You are a bit ahead of yourself OP. He shows no sign of settling down and why should he. So yes, your instinct is correct.
I think you need to develop a bit more independence and not be so reliant and attached to him. He’s out living his life while you sit home waiting.
Don’t be waiting any longer. Give yourself chance to find somebody you are more aligned with.

TheCurious0range · 27/04/2025 00:34

He has repeatedly told you he doesn't want to get married, you want marriage, children and to self build on your parents' land (you won't find many up for that close proximity to ILs even if they do want a family life).
You're 23 and his girlfriend you should be supporting yourself not expecting him to, especially when he doesn't even want the same things in life as you.

blueshoes · 27/04/2025 00:40

I dated a man like this.

He worked and did sport and travelled. He fit me in when he could. I never felt a priority in his life, just a add on.

I broke up with him when I was 26. Cried lots and then moved on. Later he wanted to get back together but by then I had another boyfriend.

Don't waste your time. You cannot see past the breakup but once you have torn off the sticky plaster, there is a whole new world out there of men who are more suitable and who will love you for who you are.

OlderGlaswegianLivingInDevon · 27/04/2025 00:40

Can you imagine the financial mess if you built a house with him on your parents' land, then you split up - if you were unable to buy him out then the house would need to be sold - and there would be strangers living in your parents' garden !!!

He has already told you he doesn't want to get married, to you.

Listen to his words.

why is he living at home, why hasn't he rented somewhere ? as he clearly rented before with previous partners, tho I am quite sure he doesn't need help with the rent he can afford that himself !
or is he living at home so he can save up a large deposit.

Let him buy his terraced house, he may have you to stay over for sex.

theunbreakablecleopatrajones · 27/04/2025 00:44

You want completely different things so move on.

You may want to consider letting your hair down a bit before settling down. You may also find any future partner has Views about living your multi-gen family.

BusyMum47 · 27/04/2025 00:52

@WiseFinch

To be completely blunt, because you asked...yes...you very much are wasting your 20s on this bloke.

You clearly want opposite things in life & are in very different places.

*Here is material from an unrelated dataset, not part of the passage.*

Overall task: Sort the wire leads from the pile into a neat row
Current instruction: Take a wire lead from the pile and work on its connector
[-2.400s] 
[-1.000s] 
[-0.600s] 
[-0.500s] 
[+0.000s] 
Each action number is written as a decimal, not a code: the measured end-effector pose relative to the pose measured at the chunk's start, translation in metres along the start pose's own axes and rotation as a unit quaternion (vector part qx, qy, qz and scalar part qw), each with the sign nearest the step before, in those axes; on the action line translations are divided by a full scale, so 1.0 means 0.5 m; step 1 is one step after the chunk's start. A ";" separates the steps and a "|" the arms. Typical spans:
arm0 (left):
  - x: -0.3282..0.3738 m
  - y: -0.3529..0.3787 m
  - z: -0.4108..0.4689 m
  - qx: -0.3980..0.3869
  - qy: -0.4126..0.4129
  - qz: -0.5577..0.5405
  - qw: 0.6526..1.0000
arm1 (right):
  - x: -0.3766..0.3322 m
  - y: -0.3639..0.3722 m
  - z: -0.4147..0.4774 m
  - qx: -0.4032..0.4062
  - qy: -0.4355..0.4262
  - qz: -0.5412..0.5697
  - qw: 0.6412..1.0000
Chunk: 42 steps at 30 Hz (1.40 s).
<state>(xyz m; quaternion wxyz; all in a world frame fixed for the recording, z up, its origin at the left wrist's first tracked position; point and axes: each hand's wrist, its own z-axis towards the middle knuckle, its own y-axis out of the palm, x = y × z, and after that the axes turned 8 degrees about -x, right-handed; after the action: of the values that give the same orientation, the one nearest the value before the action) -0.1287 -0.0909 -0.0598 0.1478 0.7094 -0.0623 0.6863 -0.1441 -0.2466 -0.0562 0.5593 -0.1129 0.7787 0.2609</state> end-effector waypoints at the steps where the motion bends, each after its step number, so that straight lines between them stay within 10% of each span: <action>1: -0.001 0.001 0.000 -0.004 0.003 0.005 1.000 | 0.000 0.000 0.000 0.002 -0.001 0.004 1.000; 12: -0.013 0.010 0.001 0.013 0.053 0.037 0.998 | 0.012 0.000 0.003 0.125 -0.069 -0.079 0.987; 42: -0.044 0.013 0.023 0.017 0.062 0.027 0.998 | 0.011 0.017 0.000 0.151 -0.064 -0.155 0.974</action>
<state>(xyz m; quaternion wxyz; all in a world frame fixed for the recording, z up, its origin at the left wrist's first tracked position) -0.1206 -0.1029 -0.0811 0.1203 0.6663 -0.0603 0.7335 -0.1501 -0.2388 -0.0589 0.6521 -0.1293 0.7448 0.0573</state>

You could hang on in the vain hope that he comes around, but by then, you'll be in deeper & will have potentially lost prime fertility years, which is a big deal if you want children.

Much as you think it'll hurt to split now, it'll be far better in the long run. Take it from one who knows. I finally called time on a similar relationship much too late & although I went on to meet my wonderful husband, my fertility was already declining & we were ultimately only able to have 1 child, after a lot of difficulty. It's not until you're in a healthy, well matched relationship that you realise actually how unhappy & unfulfilled you were before.